▶ [WORK INSTRUCTIONS] Every line containing the word "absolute" must be pulled from the records.

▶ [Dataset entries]
----------
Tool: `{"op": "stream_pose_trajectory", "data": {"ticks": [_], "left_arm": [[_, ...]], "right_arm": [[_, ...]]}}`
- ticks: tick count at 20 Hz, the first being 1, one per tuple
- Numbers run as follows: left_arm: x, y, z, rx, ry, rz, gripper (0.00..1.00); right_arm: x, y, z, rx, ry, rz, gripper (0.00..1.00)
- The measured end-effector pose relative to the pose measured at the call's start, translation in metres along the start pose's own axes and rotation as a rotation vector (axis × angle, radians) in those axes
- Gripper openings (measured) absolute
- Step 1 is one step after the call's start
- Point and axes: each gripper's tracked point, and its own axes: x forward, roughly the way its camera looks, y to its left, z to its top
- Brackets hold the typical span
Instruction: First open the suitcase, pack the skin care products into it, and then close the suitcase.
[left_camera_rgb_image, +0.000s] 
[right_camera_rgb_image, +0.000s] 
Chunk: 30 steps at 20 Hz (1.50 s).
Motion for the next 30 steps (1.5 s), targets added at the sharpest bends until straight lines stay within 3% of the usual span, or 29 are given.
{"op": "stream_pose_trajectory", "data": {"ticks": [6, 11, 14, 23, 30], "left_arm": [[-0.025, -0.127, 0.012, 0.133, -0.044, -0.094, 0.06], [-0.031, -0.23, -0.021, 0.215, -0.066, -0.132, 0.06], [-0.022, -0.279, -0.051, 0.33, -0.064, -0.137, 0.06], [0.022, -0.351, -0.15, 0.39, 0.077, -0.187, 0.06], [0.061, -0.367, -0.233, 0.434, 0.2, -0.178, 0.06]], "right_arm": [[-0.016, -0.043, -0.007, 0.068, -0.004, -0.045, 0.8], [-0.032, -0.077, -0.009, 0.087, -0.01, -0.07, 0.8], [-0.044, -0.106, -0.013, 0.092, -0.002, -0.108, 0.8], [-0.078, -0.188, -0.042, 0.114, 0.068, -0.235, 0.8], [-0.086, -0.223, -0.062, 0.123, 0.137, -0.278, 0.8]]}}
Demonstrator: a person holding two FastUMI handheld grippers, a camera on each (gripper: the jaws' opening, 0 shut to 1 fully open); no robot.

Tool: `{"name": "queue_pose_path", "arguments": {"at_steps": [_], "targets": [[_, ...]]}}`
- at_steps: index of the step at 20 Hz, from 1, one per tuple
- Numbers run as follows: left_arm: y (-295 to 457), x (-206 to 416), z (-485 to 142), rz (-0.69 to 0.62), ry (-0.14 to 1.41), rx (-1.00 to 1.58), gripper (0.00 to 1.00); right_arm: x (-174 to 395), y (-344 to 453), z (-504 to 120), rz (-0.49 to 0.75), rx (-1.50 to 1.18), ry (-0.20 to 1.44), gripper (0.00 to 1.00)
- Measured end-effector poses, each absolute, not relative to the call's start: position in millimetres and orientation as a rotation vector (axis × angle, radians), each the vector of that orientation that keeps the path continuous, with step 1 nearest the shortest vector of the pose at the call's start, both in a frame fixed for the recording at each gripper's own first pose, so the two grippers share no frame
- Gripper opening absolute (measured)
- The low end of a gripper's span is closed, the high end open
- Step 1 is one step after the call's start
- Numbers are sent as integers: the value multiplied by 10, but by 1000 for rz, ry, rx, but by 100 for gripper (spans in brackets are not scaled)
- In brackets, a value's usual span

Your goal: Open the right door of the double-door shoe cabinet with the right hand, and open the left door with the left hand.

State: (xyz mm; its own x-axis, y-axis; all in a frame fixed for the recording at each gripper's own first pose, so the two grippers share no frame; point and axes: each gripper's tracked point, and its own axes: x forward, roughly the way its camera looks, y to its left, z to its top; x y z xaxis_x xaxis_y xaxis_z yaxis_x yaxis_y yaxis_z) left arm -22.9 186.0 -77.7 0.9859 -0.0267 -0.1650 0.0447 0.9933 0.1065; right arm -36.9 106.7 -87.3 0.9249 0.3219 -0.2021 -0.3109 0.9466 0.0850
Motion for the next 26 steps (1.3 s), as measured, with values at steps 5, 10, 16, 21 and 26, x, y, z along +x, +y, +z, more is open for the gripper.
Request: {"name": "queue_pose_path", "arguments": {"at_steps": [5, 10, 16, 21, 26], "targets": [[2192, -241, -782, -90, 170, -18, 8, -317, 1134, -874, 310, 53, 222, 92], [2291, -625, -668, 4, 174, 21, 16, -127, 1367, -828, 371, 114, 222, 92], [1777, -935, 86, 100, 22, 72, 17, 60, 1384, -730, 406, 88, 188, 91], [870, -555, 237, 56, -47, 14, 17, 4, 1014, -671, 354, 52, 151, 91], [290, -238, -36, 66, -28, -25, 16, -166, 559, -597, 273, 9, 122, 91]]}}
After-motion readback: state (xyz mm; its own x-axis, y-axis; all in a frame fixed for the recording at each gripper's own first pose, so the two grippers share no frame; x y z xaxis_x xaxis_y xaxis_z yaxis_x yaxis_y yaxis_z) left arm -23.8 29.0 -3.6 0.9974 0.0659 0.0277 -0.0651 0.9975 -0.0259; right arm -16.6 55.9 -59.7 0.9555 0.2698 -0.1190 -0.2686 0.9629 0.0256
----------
▶ [RESPONSE FOR THIS EXERCISE]
- Gripper openings (measured) absolute
- Measured end-effector poses, each absolute, not relative to the call's start: position in millimetres and orientation as a rotation vector (axis × angle, radians), each the vector of that orientation that keeps the path continuous, with step 1 nearest the shortest vector of the pose at the call's start, both in a frame fixed for the recording at each gripper's own first pose, so the two grippers share no frame
- Gripper opening absolute (measured)

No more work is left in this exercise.